In an LSI chip of high integration density, there exist many other wires than those for the clock signal, wherein the former are formed in the vicinity of or in superposition to the clock transfer wires. As a result of this, stray capacitances between the clock wires and the other wires can no more be neglected. Such stray capacitances assume different values in dependence on the positions assumed by the individual wires within the LSI chip. As a consequence, the clock transfer time becomes different in dependence on the positions of the clock wires within the LSI chip even when the length and the thickness are designed to be same among the clock signal wires. Ultimately, the clock signal transfer time will differ from one to another block.
The influence of clock skew among the blocks due to the various causes or factors mentioned above will become more adverse as the period of the clock signal is further shortened or clock frequency further increases in the future.
Besides, the known techniques suffer from additional problem that great difficulty is encountered in designing the clock transfer wires in the LSI chip where the blocks have different sizes.
By way of example, there is such an LSI chip in which a variety of circuitries having different functions are included. Let's suppose, for example, an LSI chip which includes memory circuitries and various logic circuitries. In this type LSI, it is desirable from the standpoint of circuit design to make the sizes of the blocks serving as the units for supplying clocks differ in dependence on the sizes (extents) of the circuitries mentioned above. Nevertheless, according to the prior art techniques, the clock transfer wires are so designed that the lengths of the wires extending from the intra-block clock distribution circuitries to the flip-flops in the individual blocks are equal to one another even in the case of the LSI chip where the blocks have different sizes.

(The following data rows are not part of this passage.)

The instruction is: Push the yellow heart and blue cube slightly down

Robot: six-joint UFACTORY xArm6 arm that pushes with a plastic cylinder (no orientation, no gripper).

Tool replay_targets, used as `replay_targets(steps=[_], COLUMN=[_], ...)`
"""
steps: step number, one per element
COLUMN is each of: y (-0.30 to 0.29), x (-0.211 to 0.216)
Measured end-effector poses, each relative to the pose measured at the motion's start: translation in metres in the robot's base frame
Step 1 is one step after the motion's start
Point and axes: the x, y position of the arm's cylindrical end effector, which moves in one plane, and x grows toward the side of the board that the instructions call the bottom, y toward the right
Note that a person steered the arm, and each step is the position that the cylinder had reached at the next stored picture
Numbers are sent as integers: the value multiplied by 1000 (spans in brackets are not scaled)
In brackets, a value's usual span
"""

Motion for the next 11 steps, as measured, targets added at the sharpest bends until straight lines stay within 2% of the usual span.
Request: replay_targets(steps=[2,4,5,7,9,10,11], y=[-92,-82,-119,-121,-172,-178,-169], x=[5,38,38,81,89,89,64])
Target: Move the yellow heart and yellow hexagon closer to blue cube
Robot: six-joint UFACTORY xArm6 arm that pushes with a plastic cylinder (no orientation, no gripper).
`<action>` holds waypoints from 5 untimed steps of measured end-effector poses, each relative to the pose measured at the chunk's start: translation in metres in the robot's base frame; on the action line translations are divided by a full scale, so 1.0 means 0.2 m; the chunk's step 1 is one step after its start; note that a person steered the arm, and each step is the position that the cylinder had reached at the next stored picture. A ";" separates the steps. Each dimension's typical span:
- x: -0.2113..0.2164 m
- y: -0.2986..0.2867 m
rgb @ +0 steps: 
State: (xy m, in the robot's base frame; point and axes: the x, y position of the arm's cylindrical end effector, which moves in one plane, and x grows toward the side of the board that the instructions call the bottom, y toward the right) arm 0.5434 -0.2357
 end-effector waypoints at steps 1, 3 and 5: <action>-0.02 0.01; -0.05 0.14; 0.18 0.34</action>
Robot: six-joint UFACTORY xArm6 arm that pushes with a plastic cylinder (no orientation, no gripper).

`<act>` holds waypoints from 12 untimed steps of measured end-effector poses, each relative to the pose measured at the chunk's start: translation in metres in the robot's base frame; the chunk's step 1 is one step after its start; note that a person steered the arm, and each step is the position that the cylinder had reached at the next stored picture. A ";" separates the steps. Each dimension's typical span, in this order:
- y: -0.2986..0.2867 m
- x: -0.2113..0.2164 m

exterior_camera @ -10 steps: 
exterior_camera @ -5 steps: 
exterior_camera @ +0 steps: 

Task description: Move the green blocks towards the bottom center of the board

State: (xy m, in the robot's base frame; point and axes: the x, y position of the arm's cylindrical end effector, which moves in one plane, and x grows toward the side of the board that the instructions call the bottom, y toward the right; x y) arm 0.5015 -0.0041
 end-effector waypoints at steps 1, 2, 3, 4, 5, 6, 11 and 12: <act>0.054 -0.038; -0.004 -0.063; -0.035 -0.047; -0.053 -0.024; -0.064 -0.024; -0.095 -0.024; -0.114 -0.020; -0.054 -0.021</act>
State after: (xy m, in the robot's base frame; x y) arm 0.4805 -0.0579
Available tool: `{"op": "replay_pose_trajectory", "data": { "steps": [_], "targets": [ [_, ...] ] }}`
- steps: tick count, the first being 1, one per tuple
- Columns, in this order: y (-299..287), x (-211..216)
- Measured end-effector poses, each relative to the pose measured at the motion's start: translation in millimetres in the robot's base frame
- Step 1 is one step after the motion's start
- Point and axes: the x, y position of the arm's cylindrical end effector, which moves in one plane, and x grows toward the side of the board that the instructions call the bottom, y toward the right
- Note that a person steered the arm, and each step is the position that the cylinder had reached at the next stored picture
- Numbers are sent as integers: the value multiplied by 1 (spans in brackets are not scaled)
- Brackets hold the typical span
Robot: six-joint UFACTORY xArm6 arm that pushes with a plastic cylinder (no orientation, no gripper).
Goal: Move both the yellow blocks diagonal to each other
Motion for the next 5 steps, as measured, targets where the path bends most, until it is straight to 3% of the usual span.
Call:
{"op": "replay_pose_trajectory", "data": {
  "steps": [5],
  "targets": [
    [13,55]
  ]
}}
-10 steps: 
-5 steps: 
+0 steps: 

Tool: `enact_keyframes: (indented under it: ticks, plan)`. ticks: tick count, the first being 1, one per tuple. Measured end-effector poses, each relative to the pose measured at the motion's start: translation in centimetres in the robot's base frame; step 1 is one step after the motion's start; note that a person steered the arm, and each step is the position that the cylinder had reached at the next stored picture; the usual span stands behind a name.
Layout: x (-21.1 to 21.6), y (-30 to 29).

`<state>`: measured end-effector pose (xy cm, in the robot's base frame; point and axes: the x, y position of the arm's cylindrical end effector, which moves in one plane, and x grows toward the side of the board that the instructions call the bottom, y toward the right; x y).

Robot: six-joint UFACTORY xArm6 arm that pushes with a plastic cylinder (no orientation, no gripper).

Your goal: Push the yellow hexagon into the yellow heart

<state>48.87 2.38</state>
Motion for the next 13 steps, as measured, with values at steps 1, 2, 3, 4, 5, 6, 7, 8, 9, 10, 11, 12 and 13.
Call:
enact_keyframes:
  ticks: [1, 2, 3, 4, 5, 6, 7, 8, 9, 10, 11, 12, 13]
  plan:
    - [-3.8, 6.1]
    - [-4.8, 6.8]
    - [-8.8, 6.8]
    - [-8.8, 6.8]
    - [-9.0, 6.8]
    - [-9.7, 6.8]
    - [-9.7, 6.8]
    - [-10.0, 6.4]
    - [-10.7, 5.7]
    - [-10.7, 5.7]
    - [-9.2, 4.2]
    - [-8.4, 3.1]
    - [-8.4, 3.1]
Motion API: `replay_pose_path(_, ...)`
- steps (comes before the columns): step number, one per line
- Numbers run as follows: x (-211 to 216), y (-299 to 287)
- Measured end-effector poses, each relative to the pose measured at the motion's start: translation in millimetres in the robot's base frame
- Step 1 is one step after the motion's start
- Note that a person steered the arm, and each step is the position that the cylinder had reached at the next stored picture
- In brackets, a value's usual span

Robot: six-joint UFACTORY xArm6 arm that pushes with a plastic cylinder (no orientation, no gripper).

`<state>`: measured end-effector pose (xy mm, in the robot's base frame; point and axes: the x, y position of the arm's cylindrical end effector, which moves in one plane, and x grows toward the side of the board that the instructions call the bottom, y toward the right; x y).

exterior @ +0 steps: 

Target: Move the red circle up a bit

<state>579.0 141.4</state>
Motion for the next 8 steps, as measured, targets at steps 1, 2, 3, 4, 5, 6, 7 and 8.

However, in view of easiness of design, it is desirable that the clock transfer wires having lengths differing on a block-by-block basis can be used so far as the block size differs from one to another block.
At this juncture, it should be mentioned that the influence of variance in the driving capability among the drivers can be mitigated in the case of the prior art LSI in which the mesh-like clock wiring is adopted, as described hereinbefore, because the outputs of the clock drivers arrayed in a multiplicity of stages are mutually connected. Besides, because the clock transfer wires of net-like pattern are provided over the whole chip, accurate control or adjustment of the wire length is not necessarily required.
However, because the clock transfer wiring is of mesh-like pattern, the overall length of the wire is much longer than that of the wire used in the tree-like wiring pattern. For this reason, the prior art technique mentioned above suffers a problem of large power consumption due to the wire. It goes without saying that the power consumption will further increase as the scale of the LSI becomes larger.
When compared with the prior art techniques mentioned above, it is expected that the approach disclosed in JP-A-4-76610 can ensure more effective reduction of the clock skew in the LSI. However, in reality, it is doubtful that the effect is to be satisfactory. More specifically, according to the approach as proposed, phase comparisons within the blocks and between the adjacent blocks are performed sequentially to thereby realize the phase matching of the clock for the whole chip. Consequently, errors in the sequential phase matchings will be accumulated, to thereby prevent the effect as intended from being attained.